Required work
Copy each line of the data beneath in which the word "disk" appears.

Data excerpts
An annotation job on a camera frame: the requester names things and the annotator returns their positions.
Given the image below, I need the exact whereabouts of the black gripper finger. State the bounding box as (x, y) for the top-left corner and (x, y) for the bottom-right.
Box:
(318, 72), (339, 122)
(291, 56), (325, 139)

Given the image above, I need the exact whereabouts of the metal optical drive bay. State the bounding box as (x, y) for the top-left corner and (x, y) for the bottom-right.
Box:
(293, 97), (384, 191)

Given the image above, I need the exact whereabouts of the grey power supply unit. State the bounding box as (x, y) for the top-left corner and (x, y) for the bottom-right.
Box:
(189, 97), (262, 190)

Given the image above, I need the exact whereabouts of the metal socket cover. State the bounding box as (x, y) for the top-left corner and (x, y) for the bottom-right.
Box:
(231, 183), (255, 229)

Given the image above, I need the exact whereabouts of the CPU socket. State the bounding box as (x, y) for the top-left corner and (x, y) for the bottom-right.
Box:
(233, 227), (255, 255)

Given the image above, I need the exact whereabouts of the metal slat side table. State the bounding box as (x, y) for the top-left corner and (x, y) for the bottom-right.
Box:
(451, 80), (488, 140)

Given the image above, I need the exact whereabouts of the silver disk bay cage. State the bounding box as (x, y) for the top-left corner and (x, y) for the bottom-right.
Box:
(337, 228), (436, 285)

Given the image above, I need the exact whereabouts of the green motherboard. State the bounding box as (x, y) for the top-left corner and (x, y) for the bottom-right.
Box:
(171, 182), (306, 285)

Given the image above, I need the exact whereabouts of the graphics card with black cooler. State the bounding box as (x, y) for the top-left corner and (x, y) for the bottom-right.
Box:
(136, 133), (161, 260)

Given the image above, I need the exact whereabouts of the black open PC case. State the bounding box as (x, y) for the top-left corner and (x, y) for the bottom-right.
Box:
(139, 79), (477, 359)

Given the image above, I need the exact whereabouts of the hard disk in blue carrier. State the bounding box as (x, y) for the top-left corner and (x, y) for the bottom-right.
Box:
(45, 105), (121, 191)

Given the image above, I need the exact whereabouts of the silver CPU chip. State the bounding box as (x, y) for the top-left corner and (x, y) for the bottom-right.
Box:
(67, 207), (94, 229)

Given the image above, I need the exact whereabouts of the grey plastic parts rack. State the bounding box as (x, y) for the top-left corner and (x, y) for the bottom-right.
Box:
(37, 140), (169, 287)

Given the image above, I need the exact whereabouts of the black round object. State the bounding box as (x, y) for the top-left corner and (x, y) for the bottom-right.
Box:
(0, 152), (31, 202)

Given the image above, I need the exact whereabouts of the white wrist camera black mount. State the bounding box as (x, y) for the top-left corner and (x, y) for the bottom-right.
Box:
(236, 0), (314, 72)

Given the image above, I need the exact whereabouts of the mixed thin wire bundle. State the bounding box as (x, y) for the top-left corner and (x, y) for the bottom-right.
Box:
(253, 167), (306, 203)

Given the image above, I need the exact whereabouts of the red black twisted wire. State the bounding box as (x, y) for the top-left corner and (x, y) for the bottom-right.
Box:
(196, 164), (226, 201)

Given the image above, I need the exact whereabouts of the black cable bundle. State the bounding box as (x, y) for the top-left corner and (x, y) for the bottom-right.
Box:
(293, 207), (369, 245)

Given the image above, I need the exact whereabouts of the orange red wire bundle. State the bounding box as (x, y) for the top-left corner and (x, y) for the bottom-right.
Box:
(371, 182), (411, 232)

Response to this exercise
Given the image above, I need the exact whereabouts of the silver disk bay cage. State the bounding box as (x, y) for the top-left corner and (x, y) for the bottom-right.
Given the image above, I need the exact whereabouts of the hard disk in blue carrier. State the bounding box as (x, y) for the top-left corner and (x, y) for the bottom-right.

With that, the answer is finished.